How to Fit a Distribution to Data
This article discusses techniques for fitting a given distribution type to historical data. The problem of determining which distribution type best reflects a data set is a bit different and is not covered here.
Generalized regression techniques such as Logistic Regression are used to predict the probability of an outcome from many input variables. This article covers a simpler topic -- estimating a marginal distribution without any conditionality on any inputs. For example, given a set of data between 0 and 1, how would you find the parameters of the best fit Beta distribution?
Once a distribution type has been identified, the parameters to be estimated have been fixed, so that a best-fit distribution is usually defined as the one with the maximum likelihood parameters given the data.
Specific Estimation Formulae
Many textbooks provide parameter estimation formulas or methods for most of the standard distribution types. Use of these are, by far, the easiest and most efficient way to proceed. For example, the parameters of a best-fit Normal distribution are just the sample Mean and sample standard deviation.
The book Uncertainty by Morgan and Henrion, Cambridge University Press, provides parameter estimation formula for many common distributions (Normal, LogNormal, Exponential, Poisson, Gamma, Weibull, Uniform, Triangular, and Beta). Estimation formula for other distribution types can often be found on Wikipedia.
Some estimation formula are summarized here. Data is denoted by «x», and the index of the data by «I».
- m = Mean(x, I)
- s = SDeviation(x, I)
See Normal for details.
- med = Exp(Mean(Ln(x)))
- gsdev = Exp(SDeviation(Ln(x)))
See LogNormal for details.
- m = Mean(x, I)
See Exponential for details.
- m = Mean(x, I)
See Poisson for details.
- a = Mean(x, I)^2/SDeviation(x, I)^2
- b = SDeviation(x, I)^2/Mean(x, I)
See Gamma for details.
The parameters for Weibull are fit using a regression. By re-arranging the CDF of the Weibull and substituting Z = Ln(-Ln(1-F(x))) and Y = Ln(x), the relationship between Z and Y is linear, so we can use Regression to fit Z = mY + b. Thus, the procedure is this:
Index bm := ['b', 'm']; var Fx := (Rank(Data, Data_Index) - 0.5)/Size(Data_Index); var Z := Ln(-Ln(1 - Fx)); var fit := Regression(Z, Array(bm, [1, ln(x)]), I, bm); var m := fit[bm = 'm']; var b := fit[bm = 'b']; ...

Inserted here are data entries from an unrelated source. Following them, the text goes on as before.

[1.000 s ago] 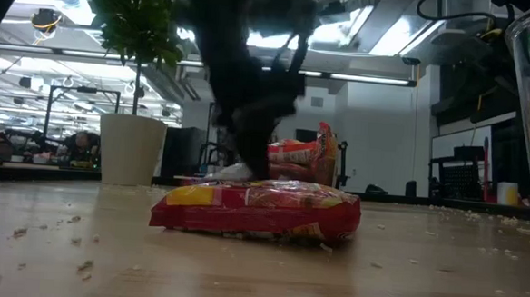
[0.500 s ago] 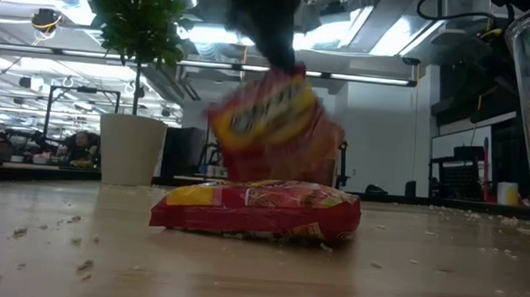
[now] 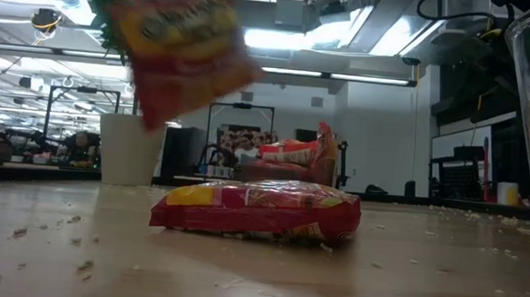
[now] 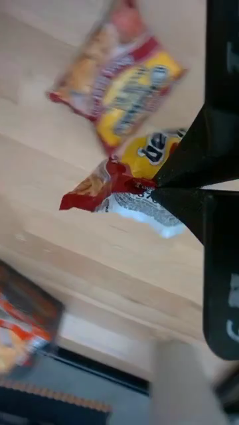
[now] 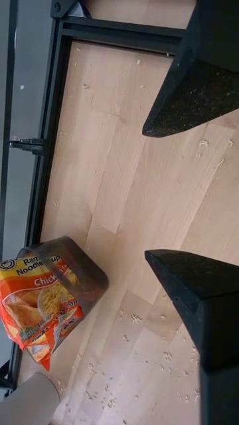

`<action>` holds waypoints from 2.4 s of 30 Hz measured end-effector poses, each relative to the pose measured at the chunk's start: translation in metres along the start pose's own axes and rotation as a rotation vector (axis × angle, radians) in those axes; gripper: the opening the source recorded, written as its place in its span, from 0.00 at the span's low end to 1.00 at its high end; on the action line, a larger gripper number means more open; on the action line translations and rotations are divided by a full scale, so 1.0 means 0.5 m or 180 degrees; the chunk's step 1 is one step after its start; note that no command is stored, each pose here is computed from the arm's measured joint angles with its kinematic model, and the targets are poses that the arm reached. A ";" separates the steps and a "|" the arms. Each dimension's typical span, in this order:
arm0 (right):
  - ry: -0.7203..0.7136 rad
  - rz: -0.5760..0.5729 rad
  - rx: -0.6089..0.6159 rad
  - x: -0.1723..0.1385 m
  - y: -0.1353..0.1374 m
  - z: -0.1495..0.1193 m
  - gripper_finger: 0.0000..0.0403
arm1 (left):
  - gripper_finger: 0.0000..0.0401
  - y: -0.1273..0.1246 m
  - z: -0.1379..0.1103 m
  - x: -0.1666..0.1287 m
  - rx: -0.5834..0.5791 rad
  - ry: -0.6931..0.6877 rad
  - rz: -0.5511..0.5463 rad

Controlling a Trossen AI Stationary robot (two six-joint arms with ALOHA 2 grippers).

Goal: Sort Maruchan noodles
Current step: Put the red noodle pack into the left transparent bin

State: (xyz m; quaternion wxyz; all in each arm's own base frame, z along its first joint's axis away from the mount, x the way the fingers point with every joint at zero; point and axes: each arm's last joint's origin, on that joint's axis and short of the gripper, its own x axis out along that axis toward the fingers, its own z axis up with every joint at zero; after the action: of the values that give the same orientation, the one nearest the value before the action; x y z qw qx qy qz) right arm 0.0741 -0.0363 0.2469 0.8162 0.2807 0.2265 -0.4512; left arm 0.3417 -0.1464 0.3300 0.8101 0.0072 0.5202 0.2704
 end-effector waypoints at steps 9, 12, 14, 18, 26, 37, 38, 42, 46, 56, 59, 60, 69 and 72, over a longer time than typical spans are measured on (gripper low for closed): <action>-0.0001 0.0001 0.0001 0.000 0.000 0.000 0.70 | 0.00 -0.021 -0.069 -0.098 -0.0234 -0.0068 -0.0345; -0.0001 0.0001 0.0000 0.000 0.000 0.000 0.70 | 0.00 -0.023 -0.090 -0.126 -0.0325 -0.0079 -0.0483; -0.0003 0.0001 0.0001 0.000 0.000 0.000 0.70 | 0.00 -0.028 -0.108 -0.146 -0.0266 -0.0032 -0.0619; -0.0002 0.0001 0.0001 0.000 0.000 0.000 0.70 | 0.00 -0.043 -0.147 -0.178 -0.0190 0.0199 -0.0897; -0.0006 0.0000 0.0022 0.000 0.000 0.000 0.70 | 0.00 -0.071 -0.219 -0.225 -0.0409 0.0459 -0.1135; -0.0069 -0.0060 0.0028 0.000 -0.001 0.002 0.70 | 0.00 -0.020 -0.271 -0.251 -0.0819 0.0170 -0.1091; -0.0068 -0.0061 0.0029 0.000 -0.001 0.002 0.70 | 0.00 -0.012 -0.277 -0.243 -0.0833 0.0193 -0.1045; -0.0066 -0.0061 0.0028 0.000 -0.001 0.001 0.70 | 0.00 0.009 -0.318 -0.211 -0.0802 0.0398 -0.0848; -0.0065 -0.0060 0.0029 0.000 -0.001 0.001 0.70 | 0.00 0.027 -0.367 -0.184 -0.0814 0.0697 -0.0671; -0.0061 -0.0062 0.0027 0.000 -0.001 0.001 0.70 | 0.00 0.017 -0.462 -0.110 -0.0997 0.0807 -0.0195; -0.0062 -0.0062 0.0028 0.000 -0.001 0.001 0.70 | 0.00 0.016 -0.469 -0.098 -0.0982 0.0867 -0.0136; -0.0062 -0.0061 0.0028 0.000 -0.001 0.001 0.70 | 0.00 0.016 -0.470 -0.096 -0.0950 0.0884 -0.0127; -0.0009 -0.0002 0.0027 0.000 0.000 0.000 0.70 | 0.03 0.002 -0.472 -0.099 -0.0586 0.1057 -0.0405; 0.0007 0.0016 0.0010 0.000 0.001 0.000 0.70 | 0.09 -0.013 -0.473 -0.102 -0.0444 0.1190 -0.0690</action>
State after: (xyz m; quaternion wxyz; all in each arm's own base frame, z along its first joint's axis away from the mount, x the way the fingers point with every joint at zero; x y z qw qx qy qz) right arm 0.0744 -0.0362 0.2469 0.8167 0.2830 0.2260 -0.4492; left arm 0.1283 -0.2387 0.2625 0.7224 -0.1550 0.6390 0.2138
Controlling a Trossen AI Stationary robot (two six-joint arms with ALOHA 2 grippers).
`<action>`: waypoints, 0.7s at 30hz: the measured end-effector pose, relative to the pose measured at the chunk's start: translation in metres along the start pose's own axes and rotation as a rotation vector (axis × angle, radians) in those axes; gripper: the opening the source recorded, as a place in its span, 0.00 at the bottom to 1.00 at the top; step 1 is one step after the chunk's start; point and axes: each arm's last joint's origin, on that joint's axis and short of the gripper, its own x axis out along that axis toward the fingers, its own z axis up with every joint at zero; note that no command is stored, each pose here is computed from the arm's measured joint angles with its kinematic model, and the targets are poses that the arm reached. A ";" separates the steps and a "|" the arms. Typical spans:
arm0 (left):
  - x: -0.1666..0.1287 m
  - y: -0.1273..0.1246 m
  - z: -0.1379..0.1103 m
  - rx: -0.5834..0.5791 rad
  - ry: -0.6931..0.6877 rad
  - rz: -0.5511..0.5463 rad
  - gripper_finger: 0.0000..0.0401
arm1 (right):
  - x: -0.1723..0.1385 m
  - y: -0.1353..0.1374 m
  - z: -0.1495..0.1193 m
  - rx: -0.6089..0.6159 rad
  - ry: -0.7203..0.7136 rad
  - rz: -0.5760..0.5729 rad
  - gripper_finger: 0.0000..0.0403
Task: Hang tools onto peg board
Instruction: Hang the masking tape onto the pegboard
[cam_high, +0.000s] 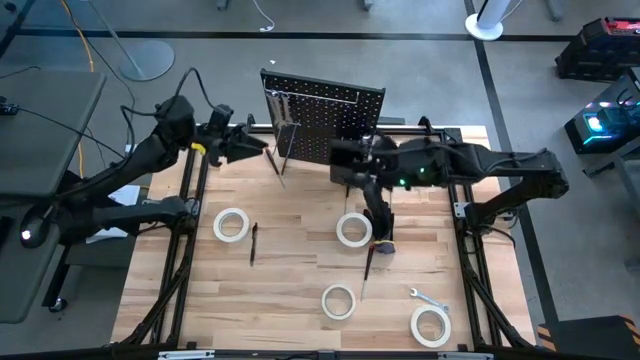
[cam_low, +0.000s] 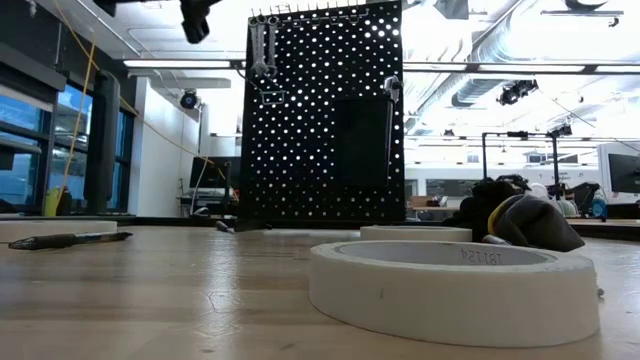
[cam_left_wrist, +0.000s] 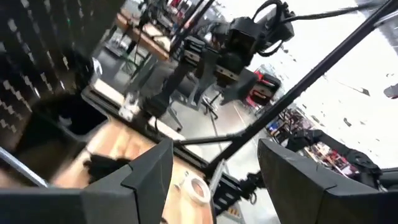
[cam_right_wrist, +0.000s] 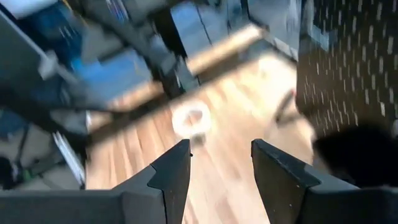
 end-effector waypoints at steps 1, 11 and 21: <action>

Then the Weibull parameters are given by
- k = m
- c = Exp(-b/m)
With the Uniform function, a maximum likelihood criteria suggests using:
- a = Min(x, I) - Epsilon
- b = Max(x, I) + Epsilon
where Epsilon is a very small positive number. However, in this case, this criteria does not correspond to what intuition would consider a best fit. Some people use:
- a = Mean(x, I) - 3*SDeviation(x, I)
- b = Mean(x, I) + 3*SDeviation(x, I)
This does not guarantee that the fitted distribution contains all the points (i.e., the likelihood of the data could be zero). A different approach is to consider that it is highly improbable that the smallest point observed was exactly at the lower bound. Most likely the distance from the lower bound to the smallest point is about half the average distance between adjacent points. This leads to a re-estimation formula of:
- a = Min(x, I) - (Max(x, I)-Min(x, I)) / (2*Size(I))
- b = Max(x, I) + (Max(x, I) - Min(x, I))/(2*Size(I))
Triangular(a, b, c)
- a = (Mean(x, I)^2 - Mean(x, I)^3 - SDeviation(x, I)^2*Mean(x, I))/SDeviation(x, I)^2
- b = (Mean(x, I)*(1-Mean(x , I)^2 - SDeviation(x, I)^2*(1 - Mean(x, I)))/SDeviation(x, I)^2
See Beta for details.
General Parameter Fitting
When a known parameter estimation formula is not available, the Analytica Optimizer can, in general, be used to find the best fit parameters. The technique here consists of these steps:
- If the distribution has more than one parameter, create an index so that we can return the parameters in an array. For example, if you were fitting a Weibull distribution, you would create the index
Index Weibull_Param := ['shape', 'scale']
- Find or create a function to compute the probability (for a discrete dist) or probability density (for a continuous distribution) at a point x. For built-in distributions, these functions are found in the Distribution Densities.ana library. These functions usually start with Dens_... such as Dens_Weibull.
- Create a User-defined function to compute the Log-Likelihood for a data set for your distribution type. For example:
Function Weibull_LogLikelihood(params: array[Weibull_param]; x: Array[I]; I: index) := var k := params[Weibull_parameters = 'shape']; var c := params[Weibull_parameters = 'scale']; if k < 0 or c < 0 then -inf else sum(ln(Dens_Weibull(x, k, c)), I)
- Define the optimization to find the maximum likelihood parameters, using the Log Likelihood function as the objective to maximize, e.g.:
var params := 5; var nlp := NlpDefine(Weibull_parameters, x: params, lb: 0, obj: Weibull_LogLikelihood(params, x, I), maximize: true); LpSolution(nlp)
This is a very general purpose approach that can almost always be applied. In some cases, care must be taken to make sure that parameter combinations visited during the search process that might be out of reasonable range don't cause hard errors to occur.